• RECORDS TO PROCESS:
- - - - -

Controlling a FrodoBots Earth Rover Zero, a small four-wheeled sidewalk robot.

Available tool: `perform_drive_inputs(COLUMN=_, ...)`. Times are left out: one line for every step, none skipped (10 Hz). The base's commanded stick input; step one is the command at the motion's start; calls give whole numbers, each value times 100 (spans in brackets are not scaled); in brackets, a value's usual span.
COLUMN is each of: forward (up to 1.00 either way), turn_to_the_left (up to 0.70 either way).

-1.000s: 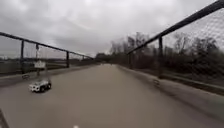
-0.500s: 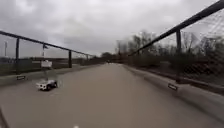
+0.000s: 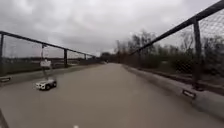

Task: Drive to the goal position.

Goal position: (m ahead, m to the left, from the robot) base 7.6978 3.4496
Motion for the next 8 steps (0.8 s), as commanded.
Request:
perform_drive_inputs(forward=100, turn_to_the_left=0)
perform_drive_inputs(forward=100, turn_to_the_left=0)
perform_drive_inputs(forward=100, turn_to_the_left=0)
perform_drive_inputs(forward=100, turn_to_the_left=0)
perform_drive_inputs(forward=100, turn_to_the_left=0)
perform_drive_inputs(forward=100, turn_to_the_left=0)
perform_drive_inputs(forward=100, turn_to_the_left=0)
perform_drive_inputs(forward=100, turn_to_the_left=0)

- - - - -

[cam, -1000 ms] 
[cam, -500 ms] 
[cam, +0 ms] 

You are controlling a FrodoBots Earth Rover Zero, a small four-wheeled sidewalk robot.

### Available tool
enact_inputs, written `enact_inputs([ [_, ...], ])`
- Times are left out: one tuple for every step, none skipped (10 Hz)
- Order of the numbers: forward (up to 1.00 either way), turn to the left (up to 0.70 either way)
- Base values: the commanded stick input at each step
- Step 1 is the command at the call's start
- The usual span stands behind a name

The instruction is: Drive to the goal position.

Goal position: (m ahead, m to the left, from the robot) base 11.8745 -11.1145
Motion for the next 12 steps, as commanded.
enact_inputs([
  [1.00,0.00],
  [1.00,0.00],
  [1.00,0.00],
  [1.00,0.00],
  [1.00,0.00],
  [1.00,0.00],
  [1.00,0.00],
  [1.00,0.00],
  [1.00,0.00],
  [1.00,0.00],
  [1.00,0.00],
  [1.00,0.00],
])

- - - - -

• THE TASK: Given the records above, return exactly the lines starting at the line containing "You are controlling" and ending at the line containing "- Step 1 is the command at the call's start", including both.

• ANSWER SECTION:
You are controlling a FrodoBots Earth Rover Zero, a small four-wheeled sidewalk robot.

### Available tool
enact_inputs, written `enact_inputs([ [_, ...], ])`
- Times are left out: one tuple for every step, none skipped (10 Hz)
- Order of the numbers: forward (up to 1.00 either way), turn to the left (up to 0.70 either way)
- Base values: the commanded stick input at each step
- Step 1 is the command at the call's start

The exercise has been carried out completely.